That is beautiful. Bocote always seems to have an eerie look to it.
Bocote Wood - the 'eyes' have it.
Ken Longfield
@ken-longfield
2 years ago
1,161 posts
Very nice. That bocote wood is beautiful. You do good work. Enjoy your dulcimer. I'm sure your friend will cherish the other one you made. Like Ken H., I use a surface sander on figured wood, never a planer.
Ken
"The dulcimer sings a sweet song."
Ken Hulme
@ken-hulme
2 years ago
2,159 posts
Nice work! The bocote is gorgeous. I try never to use a planer on figured wood -- a surface sander is much safer!
Dusty Turtle
@dusty
2 years ago
1,765 posts
That's a beautiful looking dulcimer. I can see why you guys chose bocote wood. How special is that!
By the way, I do the same thing with my pinky. I tend to anchor it when I'm doing really tough flatpicking stuff, but I let it move around on the soundboard when I strum. On one dulcimer with a red cedar top I put on a clear pickguard so you can still see the wood grain underneath. I also try to keep the nail on that one finger super short. That pinky scratching seems to show up more on cedar than on spruce.
--
Dusty T., Northern California
Site Moderator
As a musician, you have to keep one foot back in the past and one foot forward into the future.
-- Dizzy Gillespie
J. Andy Crandall
@j-andy-crandall
2 years ago
4 posts
I have an acquaintance who wanted a special and unique dulcimer. He also indicated that cost was not to be a factor, but I didn't really push this too hard.
After some discussion and looking, I found a bocote board on Ebay that we both agreed on. Never having worked with bocote, and not actually having a close inspection of the board, I had picked a board of a size that, if everything went perfectly, I could get 2 instruments out of it.
I was really concerned about working the wood because of all the 'eyes' that make the wood so distinctive (see pic 43 b2).
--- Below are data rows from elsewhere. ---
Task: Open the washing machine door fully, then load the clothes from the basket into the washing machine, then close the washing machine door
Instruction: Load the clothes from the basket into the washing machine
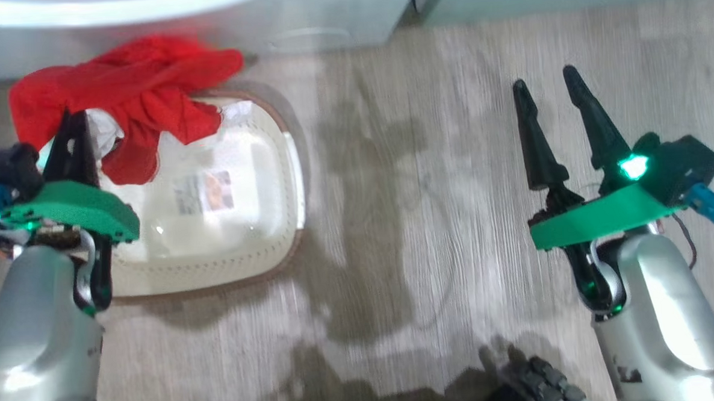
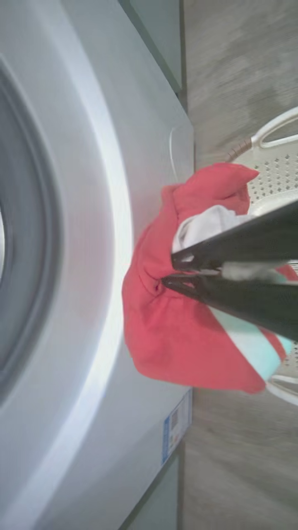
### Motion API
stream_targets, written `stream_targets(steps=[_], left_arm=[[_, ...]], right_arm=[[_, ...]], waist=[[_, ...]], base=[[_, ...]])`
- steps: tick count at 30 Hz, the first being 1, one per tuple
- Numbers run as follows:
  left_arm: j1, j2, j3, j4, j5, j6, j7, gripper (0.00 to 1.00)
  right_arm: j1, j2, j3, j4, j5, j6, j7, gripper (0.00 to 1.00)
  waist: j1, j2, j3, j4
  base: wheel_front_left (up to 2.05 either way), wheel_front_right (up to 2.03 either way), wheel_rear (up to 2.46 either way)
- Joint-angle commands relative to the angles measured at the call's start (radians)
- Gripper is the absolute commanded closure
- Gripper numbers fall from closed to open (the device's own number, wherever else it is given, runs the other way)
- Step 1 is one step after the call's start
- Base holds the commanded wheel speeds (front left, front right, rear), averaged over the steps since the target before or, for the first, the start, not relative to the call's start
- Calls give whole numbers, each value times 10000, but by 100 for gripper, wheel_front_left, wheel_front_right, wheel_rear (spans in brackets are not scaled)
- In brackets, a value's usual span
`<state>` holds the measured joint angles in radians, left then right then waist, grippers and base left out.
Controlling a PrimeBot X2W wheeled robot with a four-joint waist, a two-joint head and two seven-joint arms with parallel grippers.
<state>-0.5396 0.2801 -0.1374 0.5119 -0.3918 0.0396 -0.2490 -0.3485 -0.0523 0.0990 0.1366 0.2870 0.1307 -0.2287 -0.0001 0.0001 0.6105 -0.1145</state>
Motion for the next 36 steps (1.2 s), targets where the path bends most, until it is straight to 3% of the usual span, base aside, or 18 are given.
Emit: stream_targets(steps=[1, 16, 36], left_arm=[[220, 282, 420, -636, 97, 101, -126, 100], [2100, 98, 544, -4383, 395, 872, -86, 100], [4495, -179, 15, -5766, 845, 1367, 166, 100]], right_arm=[[373, 20, 107, -289, -60, 0, 59, 0], [1030, 20, -177, -237, -339, 0, 627, 0], [2393, 20, -266, -344, -476, 0, 1111, 0]], waist=[[1, -1, -694, 322], [1, -1, -3007, 512], [1, -1, -4984, 623]], base=[[0, 0, 0], [0, 0, 0], [0, 0, 0]])
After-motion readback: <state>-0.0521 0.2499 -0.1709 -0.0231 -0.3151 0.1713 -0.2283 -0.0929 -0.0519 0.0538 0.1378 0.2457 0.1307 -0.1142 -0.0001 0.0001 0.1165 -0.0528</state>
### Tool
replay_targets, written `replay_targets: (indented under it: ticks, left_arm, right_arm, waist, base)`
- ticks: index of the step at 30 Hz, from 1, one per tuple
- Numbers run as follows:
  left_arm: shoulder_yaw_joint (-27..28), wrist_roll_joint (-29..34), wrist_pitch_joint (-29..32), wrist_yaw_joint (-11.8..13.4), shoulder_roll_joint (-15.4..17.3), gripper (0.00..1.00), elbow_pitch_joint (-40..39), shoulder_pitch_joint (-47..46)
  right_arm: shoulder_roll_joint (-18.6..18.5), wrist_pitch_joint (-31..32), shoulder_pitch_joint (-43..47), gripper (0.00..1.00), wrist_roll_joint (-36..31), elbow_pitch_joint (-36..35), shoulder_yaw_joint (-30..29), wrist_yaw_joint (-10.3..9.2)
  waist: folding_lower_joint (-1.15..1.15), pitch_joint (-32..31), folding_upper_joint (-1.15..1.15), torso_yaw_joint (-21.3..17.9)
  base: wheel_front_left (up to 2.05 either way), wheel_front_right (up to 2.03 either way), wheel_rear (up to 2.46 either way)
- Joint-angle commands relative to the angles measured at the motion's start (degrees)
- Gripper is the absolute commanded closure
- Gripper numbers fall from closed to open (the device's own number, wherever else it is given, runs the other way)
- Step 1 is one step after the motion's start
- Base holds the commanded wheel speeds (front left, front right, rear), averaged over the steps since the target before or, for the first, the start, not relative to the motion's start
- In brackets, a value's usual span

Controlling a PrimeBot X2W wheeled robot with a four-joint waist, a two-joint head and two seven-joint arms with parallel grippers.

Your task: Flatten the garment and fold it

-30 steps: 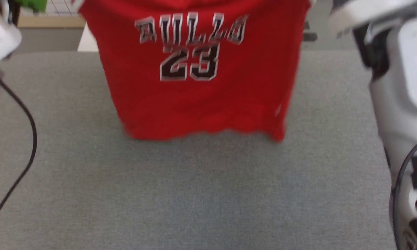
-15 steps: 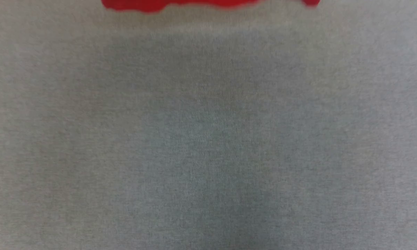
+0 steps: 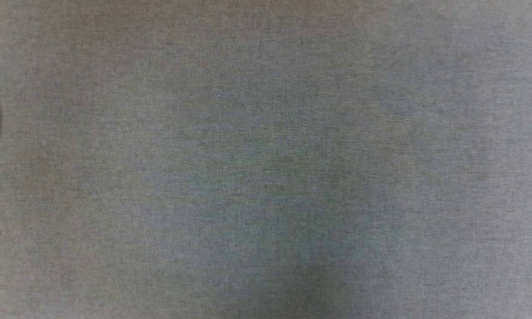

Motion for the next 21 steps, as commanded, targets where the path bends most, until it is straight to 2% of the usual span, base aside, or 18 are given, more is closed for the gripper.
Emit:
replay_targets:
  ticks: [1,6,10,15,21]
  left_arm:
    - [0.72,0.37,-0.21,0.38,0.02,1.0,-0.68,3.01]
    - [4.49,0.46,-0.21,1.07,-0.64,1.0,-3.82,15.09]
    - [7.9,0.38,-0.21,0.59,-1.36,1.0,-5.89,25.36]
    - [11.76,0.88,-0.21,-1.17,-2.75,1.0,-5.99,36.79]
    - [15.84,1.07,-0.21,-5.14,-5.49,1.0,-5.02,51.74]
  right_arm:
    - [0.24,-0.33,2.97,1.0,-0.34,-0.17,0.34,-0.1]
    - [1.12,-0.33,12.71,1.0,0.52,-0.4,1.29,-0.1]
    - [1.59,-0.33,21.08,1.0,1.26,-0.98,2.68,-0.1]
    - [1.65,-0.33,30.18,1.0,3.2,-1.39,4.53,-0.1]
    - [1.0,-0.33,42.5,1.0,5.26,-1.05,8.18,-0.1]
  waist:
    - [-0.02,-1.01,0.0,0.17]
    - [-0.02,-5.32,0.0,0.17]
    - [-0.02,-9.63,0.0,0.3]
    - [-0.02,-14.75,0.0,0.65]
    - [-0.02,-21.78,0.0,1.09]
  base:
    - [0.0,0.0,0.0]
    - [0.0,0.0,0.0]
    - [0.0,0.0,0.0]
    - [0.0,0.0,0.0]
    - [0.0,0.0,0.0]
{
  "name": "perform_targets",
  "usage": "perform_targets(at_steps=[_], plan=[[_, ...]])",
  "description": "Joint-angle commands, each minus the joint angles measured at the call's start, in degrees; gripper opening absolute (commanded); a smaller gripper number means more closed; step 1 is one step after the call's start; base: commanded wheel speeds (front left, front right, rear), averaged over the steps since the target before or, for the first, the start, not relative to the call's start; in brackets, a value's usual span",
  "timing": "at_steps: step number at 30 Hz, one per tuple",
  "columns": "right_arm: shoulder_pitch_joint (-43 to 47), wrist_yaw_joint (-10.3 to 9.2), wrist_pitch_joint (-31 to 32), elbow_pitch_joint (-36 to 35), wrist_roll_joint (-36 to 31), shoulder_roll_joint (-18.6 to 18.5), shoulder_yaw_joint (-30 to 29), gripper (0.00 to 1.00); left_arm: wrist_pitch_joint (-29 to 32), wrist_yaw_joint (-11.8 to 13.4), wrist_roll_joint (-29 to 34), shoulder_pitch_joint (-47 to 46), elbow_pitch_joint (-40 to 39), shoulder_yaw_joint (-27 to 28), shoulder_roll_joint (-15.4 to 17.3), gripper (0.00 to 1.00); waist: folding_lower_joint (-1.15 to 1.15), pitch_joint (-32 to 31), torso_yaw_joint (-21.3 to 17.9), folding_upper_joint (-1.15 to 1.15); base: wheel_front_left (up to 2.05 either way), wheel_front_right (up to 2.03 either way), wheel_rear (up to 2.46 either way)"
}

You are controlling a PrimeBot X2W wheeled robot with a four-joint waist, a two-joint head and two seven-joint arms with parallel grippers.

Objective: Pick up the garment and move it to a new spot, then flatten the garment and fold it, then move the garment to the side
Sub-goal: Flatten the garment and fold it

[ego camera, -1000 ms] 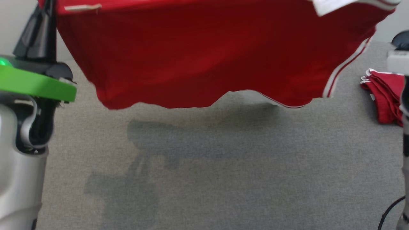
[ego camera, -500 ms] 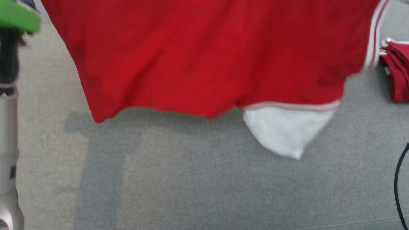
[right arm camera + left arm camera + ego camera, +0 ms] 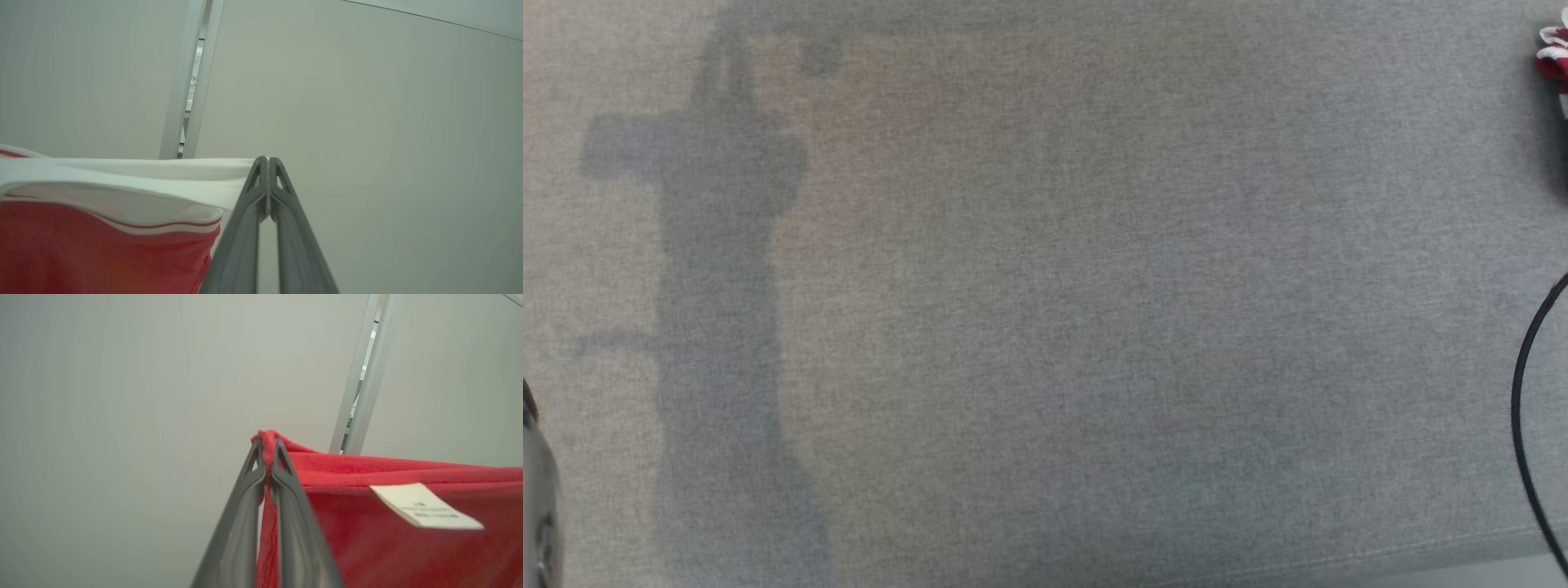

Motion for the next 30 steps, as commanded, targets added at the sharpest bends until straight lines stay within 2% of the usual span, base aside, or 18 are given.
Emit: perform_targets(at_steps=[1, 6, 10, 16, 20, 30], plan=[[3.7, -0.36, -0.3, 0.2, 1.0, -1.2, -0.8, 0.00, -0.7, 0.1, -0.1, 3.8, 1.8, 0.6, 0.9, 0.00, 0.00, -0.7, -0.3, 0.00, 0.00, 0.00, 0.00], [18.1, -0.45, -0.4, -3.3, 5.0, 0.1, -0.2, 0.00, -2.2, -0.5, -1.9, 16.4, 5.5, 1.9, -0.3, 0.00, 0.00, -2.5, -0.7, 0.00, 0.00, 0.00, 0.00], [34.3, -0.46, -0.5, -6.4, 8.9, 2.3, 0.6, 0.00, -2.6, -0.8, -3.3, 30.5, 7.0, 5.7, -3.9, 0.00, 0.00, -4.6, -0.9, 0.00, 0.00, 0.00, 0.00], [55.4, -0.41, -0.5, -9.4, 12.6, 5.3, 2.6, 0.00, -2.6, -1.2, 1.0, 48.0, 5.2, 9.1, -11.3, 0.00, 0.00, -8.7, -0.5, 0.00, 0.00, 0.00, 0.00], [65.3, -0.30, -0.5, -10.4, 14.4, 6.2, 3.4, 0.00, -2.5, -1.3, 3.6, 56.6, 2.8, 10.8, -14.5, 0.00, 0.00, -12.4, -0.1, 0.00, 0.00, 0.00, 0.00], [81.2, -0.30, -0.5, -11.5, 17.3, 6.2, 5.5, 0.00, -2.6, -1.3, 5.0, 70.4, -3.7, 13.2, -16.6, 0.00, 0.00, -20.1, 0.8, 0.00, 0.00, 0.00, 0.00]])
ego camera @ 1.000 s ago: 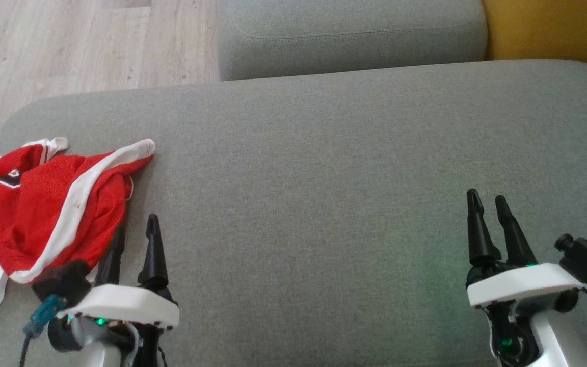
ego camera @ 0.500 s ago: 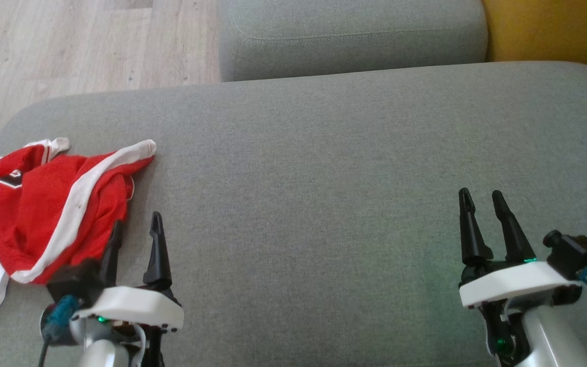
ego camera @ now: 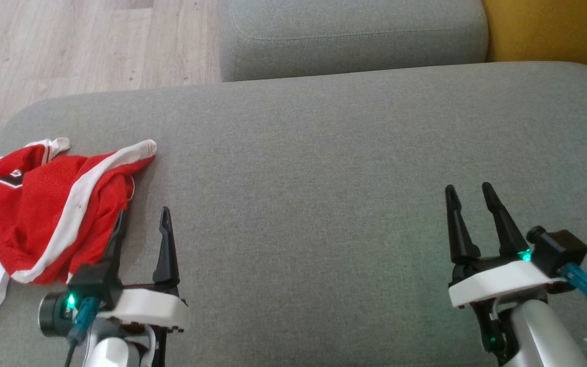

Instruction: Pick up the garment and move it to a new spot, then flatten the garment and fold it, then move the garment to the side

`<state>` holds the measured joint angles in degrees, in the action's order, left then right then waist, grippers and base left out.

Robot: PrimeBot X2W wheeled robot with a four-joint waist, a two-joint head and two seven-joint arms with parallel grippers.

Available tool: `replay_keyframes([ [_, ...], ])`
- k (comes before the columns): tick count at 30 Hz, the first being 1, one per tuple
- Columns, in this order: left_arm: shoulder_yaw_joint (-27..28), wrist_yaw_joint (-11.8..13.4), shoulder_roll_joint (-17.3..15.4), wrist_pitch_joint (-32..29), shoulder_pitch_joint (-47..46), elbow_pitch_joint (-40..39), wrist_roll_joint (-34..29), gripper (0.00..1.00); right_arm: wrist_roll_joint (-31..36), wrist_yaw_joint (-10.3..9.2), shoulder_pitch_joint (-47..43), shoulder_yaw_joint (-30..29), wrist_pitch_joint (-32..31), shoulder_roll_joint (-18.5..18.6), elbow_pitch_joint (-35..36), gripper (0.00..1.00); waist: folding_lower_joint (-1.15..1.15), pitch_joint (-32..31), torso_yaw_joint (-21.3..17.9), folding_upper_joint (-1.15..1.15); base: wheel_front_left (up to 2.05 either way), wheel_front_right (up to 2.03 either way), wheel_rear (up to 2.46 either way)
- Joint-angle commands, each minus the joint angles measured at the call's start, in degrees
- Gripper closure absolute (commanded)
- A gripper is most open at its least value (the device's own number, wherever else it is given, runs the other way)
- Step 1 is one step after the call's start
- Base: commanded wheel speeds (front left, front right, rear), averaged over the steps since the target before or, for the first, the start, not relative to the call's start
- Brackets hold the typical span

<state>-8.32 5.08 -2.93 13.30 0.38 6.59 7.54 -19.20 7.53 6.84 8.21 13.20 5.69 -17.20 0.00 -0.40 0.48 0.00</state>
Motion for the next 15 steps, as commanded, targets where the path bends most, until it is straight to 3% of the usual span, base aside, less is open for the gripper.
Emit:
replay_keyframes([
  [1, 1.7, 0.5, -0.7, 1.0, -3.5, -2.7, -2.3, 0.00, 2.1, -0.04, 2.9, 1.7, 1.1, 0.0, 1.8, 0.00, 0.00, 0.0, 0.0, 0.00, 0.00, 0.00, 0.00],
  [4, 1.5, 0.9, -0.6, 1.7, -3.5, -3.3, -5.2, 0.00, 4.6, -0.04, 3.1, 2.3, 1.8, 0.0, 1.9, 0.00, 0.00, 0.0, -0.1, 0.00, 0.00, 0.00, 0.00],
  [15, 1.8, 0.6, -0.4, 1.7, -3.5, -3.0, -5.2, 0.00, 4.8, -0.04, 3.1, 2.1, 1.8, -0.1, 1.8, 0.00, 0.00, -0.2, -0.1, 0.00, 0.00, 0.00, 0.00],
])
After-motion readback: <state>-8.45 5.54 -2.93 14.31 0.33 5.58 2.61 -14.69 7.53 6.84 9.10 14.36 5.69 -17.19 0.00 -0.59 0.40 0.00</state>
Fortunately, there was only one problem when a planer tore out a chunk of one piece. As a result, the 2nd dulcimer (pictured) is 1" shorter than intended. I can live with that. Other than that, the wood was quite easy to work.
Attached pics are my dulcimer #43 - the 2nd and shorter one. It has a yellow cedar top and ebony binding. The fingerboard is maple and wenge and I added a wenge pick guard because I may keep this one and I tend to either post, or drag my little finger and wear hard on the finish in this area. The pick guard is only about 1/16" thick.
For what it's worth, except for length and top wood I made two identical instruments. The one for my acquaintance had a redwood top, the 2nd yellow cedar. As expected, the sound of redwood is mellower with slightly more emphasis on the base. I can't tell if the 1" makes any difference but I think they both sound really nice.
The bocote wood is spectacular and both instruments have a clarity that I think only comes from super dense tropical hardwoods.